And jokes

Web

I need more webs and I need more supplies for more webs, how do I make them? With spiders!

Birthday

My dad told me a new version of a happy birthday song:

Happy birthday to you, you live in a zoo, you look like a monkey, and you smell like one too!

No offense to anyone reading this on their birthday.

Poker

Life is like a game of poker, guys start by going with them clubs, ladies follow with a set of hearts, guys put down the diamonds, and before you know it you got a full house.

Orphan

Why are there only 363 days on an orphan's calendar?

They don't have Father's Day and Mother's Day.

Love

Gf: Babe, do you love me?

Bf: Count the stars and that's how much I love you.

Gf: But it's morning, sweetie...

Bf: Exactly.

Gf: :0, I'll take that as a no.

Memes

Alabama

You know how you mine and craft in Minecraft, and you chat in VR in VR Chat, but what do you do in Alabama?

Wig

Well, we've removed all of the excess fat from your body, and all that's left, I'm afraid, is the wig, Mrs. Trump.

Orphan

So an orphan goes to the store and gets a bunch of cartons of milk.

The cashier goes, "Woah, why so much?"

The orphan goes, "My dad never came back with the milk, so, well, here we are!"

Kid

Looking for true love. Must be into fun, likes to go out driving, playing the latest catching game and most importantly, must love kids. (PEADOPHILES MUST APPLY WITH HOW MANY KIDS YOU CAN CARRY!)

Prison

How did the man in prison escape?

He drew a bum on the wall and slid through the crack.

Bullet

What’s the difference between a police man and a bullet?

At least when a bullet kills someone, it’s actually fired.

Matt

What do you call a guy at your doorstep with no arms and no legs?

Matt!

Knife

When Knife tells Annoying Orange, "I'm trying something new," Annoying Orange said, "Oh no, are you having a midknife crisis?" and then Annoying Orange laughs.

Mayo

If you wanna get fat, what's the quickest way to do it?

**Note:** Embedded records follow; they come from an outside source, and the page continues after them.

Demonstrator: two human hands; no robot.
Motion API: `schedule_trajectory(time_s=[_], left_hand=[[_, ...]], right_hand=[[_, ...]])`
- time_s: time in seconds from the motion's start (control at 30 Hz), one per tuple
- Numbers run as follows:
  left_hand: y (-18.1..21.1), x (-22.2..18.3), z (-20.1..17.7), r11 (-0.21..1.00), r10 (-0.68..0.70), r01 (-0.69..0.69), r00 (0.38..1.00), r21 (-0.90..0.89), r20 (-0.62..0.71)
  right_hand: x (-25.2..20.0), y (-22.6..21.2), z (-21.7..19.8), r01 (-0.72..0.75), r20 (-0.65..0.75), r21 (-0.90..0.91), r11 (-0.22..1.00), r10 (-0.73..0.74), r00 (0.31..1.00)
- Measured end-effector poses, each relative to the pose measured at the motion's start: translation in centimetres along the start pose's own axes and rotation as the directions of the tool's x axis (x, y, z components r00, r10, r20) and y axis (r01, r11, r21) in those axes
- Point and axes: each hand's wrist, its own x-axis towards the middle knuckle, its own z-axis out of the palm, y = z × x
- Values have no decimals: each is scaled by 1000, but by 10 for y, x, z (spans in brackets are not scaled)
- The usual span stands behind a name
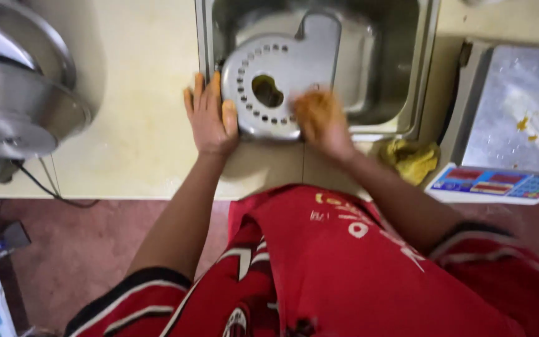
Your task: Washing and scrubbing a metal machine component in a sink
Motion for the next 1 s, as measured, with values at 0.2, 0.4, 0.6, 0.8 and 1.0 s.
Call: schedule_trajectory(time_s=[0.2, 0.4, 0.6, 0.8, 1.0], left_hand=[[-1, 5, 4, 1000, 7, -6, 998, 12, -59], [-5, 1, 1, 1000, 3, -3, 1000, 9, -20], [-1, 4, -1, 1000, -15, 15, 1000, -14, -10], [-4, 2, 1, 1000, -1, 2, 1000, 18, -26], [-2, 5, 3, 1000, 0, 0, 999, -11, -43]], right_hand=[[3, 25, 31, -453, 69, -313, 835, 496, 866], [30, -31, 31, -167, 519, -388, 906, 365, 773], [-4, -10, -2, -185, 339, -286, 940, 279, 898], [29, -37, 57, -31, 391, -421, 906, 212, 895], [-7, -15, 2, -45, 420, -298, 953, 174, 891]])
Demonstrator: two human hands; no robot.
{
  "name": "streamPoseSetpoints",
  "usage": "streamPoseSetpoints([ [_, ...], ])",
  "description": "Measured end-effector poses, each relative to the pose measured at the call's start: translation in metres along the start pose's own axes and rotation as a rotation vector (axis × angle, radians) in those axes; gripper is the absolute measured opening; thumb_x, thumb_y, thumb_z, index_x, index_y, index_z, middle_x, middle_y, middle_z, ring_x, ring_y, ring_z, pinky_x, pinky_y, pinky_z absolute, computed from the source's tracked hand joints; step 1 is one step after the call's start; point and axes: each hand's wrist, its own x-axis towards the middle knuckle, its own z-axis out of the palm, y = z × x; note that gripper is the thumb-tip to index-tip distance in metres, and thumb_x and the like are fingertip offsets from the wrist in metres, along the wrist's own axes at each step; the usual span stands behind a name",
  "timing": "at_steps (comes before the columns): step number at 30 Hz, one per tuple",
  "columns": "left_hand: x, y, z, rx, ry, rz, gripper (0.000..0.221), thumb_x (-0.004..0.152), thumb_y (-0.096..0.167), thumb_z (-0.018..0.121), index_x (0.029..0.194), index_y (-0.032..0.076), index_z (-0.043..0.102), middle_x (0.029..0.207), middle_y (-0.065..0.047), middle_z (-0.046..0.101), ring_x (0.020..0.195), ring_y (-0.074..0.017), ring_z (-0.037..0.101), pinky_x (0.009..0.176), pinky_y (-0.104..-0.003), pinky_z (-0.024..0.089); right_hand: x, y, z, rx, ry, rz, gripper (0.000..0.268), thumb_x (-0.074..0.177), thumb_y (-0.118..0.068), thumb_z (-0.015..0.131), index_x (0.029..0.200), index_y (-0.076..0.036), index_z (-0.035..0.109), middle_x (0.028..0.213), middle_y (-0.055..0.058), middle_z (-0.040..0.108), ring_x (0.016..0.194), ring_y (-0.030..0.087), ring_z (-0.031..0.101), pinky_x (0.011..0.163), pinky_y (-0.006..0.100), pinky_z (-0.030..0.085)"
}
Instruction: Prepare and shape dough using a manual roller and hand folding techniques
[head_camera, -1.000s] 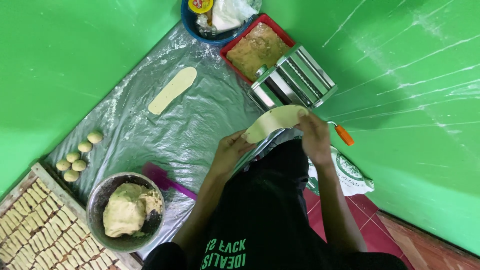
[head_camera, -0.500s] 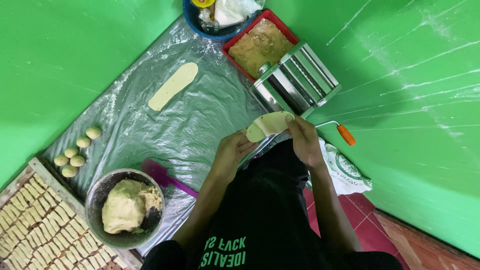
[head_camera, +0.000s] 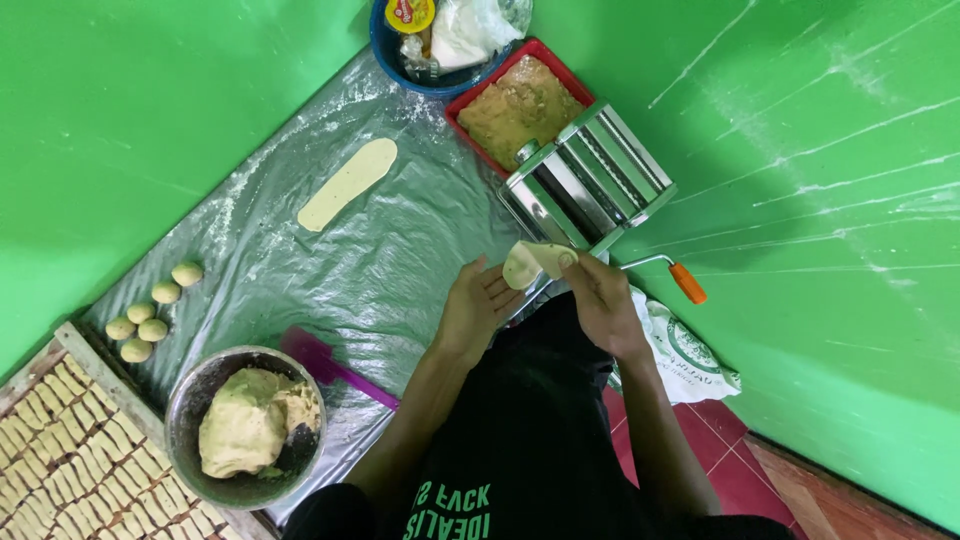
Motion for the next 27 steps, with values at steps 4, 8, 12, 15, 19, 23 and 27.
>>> streamPoseSetpoints([
  [4, 0.008, -0.006, 0.000, -0.121, 0.001, 0.004, 0.086, 0.100, 0.058, 0.048, 0.152, -0.010, 0.036, 0.135, -0.023, 0.049, 0.135, -0.0339, 0.046, 0.121, -0.045, 0.033, -0.006, -0.017, 0.000, -0.082, -0.107, -0.122, 0.025, 0.104, -0.003, 0.058, 0.083, -0.001, 0.070, 0.062, 0.005, 0.063, 0.060, 0.010, 0.054, 0.062, 0.033, 0.050],
  [8, 0.006, -0.008, 0.004, -0.187, -0.101, -0.009, 0.091, 0.102, 0.064, 0.043, 0.153, -0.010, 0.034, 0.140, -0.026, 0.049, 0.136, -0.0372, 0.047, 0.118, -0.047, 0.034, -0.010, -0.073, 0.016, -0.320, -0.189, -0.341, 0.012, 0.099, -0.003, 0.062, 0.091, 0.000, 0.070, 0.080, 0.021, 0.073, 0.074, 0.040, 0.073, 0.065, 0.044, 0.057],
  [12, 0.002, -0.009, 0.014, -0.187, -0.174, 0.011, 0.085, 0.102, 0.063, 0.042, 0.151, -0.006, 0.040, 0.136, -0.025, 0.058, 0.126, -0.0354, 0.057, 0.112, -0.046, 0.041, -0.020, -0.063, 0.027, -0.364, -0.251, -0.448, 0.021, 0.103, -0.006, 0.057, 0.117, 0.004, 0.069, 0.111, 0.023, 0.075, 0.101, 0.043, 0.072, 0.086, 0.052, 0.058],
  [15, 0.013, -0.017, -0.001, -0.219, -0.120, -0.025, 0.069, 0.102, 0.048, 0.053, 0.147, -0.004, 0.047, 0.125, -0.025, 0.064, 0.113, -0.0360, 0.064, 0.106, -0.050, 0.047, -0.024, -0.047, 0.031, -0.503, -0.232, -0.493, 0.024, 0.106, -0.017, 0.057, 0.120, -0.003, 0.070, 0.111, 0.018, 0.074, 0.103, 0.038, 0.071, 0.085, 0.047, 0.056],
  [19, 0.062, -0.063, -0.066, -0.224, -0.112, -0.069, 0.057, 0.101, 0.038, 0.060, 0.142, 0.000, 0.056, 0.122, -0.020, 0.069, 0.107, -0.0323, 0.069, 0.103, -0.049, 0.051, -0.027, -0.042, 0.031, -0.498, -0.220, -0.546, 0.023, 0.104, -0.018, 0.060, 0.118, -0.003, 0.071, 0.113, 0.014, 0.074, 0.104, 0.035, 0.072, 0.084, 0.044, 0.056],
  [23, 0.036, -0.045, -0.033, -0.166, -0.198, 0.005, 0.054, 0.101, 0.016, 0.060, 0.149, -0.005, 0.044, 0.125, -0.024, 0.066, 0.114, -0.0333, 0.067, 0.109, -0.053, 0.046, -0.020, -0.051, 0.021, -0.398, -0.210, -0.511, 0.025, 0.091, -0.017, 0.077, 0.109, -0.001, 0.071, 0.107, 0.018, 0.075, 0.098, 0.039, 0.072, 0.080, 0.048, 0.058],
  [27, 0.006, -0.015, 0.012, -0.187, -0.278, 0.099, 0.054, 0.098, 0.010, 0.058, 0.149, -0.005, 0.045, 0.123, -0.017, 0.070, 0.112, -0.0234, 0.068, 0.109, -0.043, 0.048, -0.014, -0.010, -0.021, -0.108, -0.222, -0.400, 0.039, 0.082, -0.013, 0.081, 0.116, 0.003, 0.071, 0.120, 0.021, 0.074, 0.109, 0.043, 0.072, 0.091, 0.056, 0.057],
])
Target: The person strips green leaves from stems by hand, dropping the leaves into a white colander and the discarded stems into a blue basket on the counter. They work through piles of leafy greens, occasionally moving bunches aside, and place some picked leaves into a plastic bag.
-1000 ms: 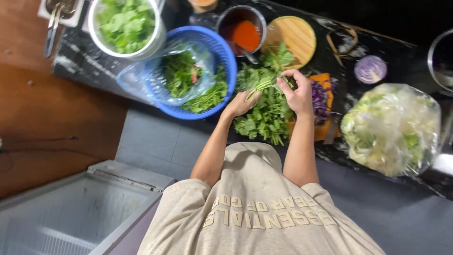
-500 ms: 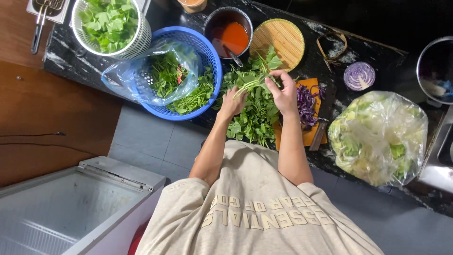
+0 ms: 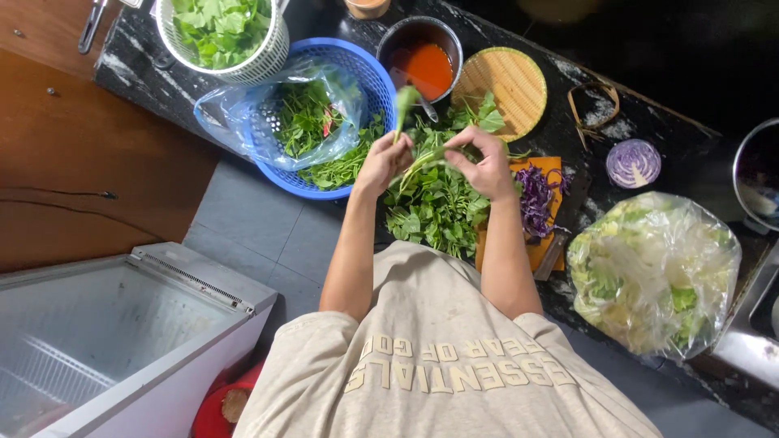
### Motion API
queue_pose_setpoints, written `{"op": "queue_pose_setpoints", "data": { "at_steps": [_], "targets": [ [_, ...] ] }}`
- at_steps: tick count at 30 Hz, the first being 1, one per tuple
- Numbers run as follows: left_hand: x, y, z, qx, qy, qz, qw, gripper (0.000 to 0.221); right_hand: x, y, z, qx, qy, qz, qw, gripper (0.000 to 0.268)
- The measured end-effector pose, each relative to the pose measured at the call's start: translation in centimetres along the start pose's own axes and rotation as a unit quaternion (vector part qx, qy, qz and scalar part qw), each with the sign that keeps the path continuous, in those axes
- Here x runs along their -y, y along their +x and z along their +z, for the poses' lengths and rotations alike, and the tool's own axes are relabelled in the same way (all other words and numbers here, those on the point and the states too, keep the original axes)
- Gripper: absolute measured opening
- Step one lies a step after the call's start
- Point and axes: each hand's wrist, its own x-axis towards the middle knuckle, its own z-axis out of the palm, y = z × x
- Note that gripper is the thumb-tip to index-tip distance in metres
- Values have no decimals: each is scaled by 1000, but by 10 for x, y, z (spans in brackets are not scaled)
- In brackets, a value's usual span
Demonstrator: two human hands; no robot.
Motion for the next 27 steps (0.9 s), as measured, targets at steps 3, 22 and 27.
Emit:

Eat two jars of mayo each day, and in about a month, your scale will have your phone number!

Technology

My grandfather said that I was too reliant on technology. I called him a hypocrite and cut him off life support.

School Bus

What's the difference between a school bus and a cactus?

On a school bus, the pricks are on the inside.

Girl

When you think of the word "simp," you think of a girl. "Girl" stands for ghosts in real life. Another word for simp is "ding dong." Put them together, and you get ghosts in real life with ding dongs.

Grandfather

My grandfather has been through a lot in his time. When he was in the war, he survived a mustard gas attack. And later down the line, he survived being pepper sprayed by the police. He was certainly a real seasoned veteran.

Meat

Meat stands for: M - monitoring, E - evaluating, A - assessing/addressing, T - treatment.

So when you're shoving meat up people's asses, then you're monitoring them, evaluating them, assessing them, and treating them.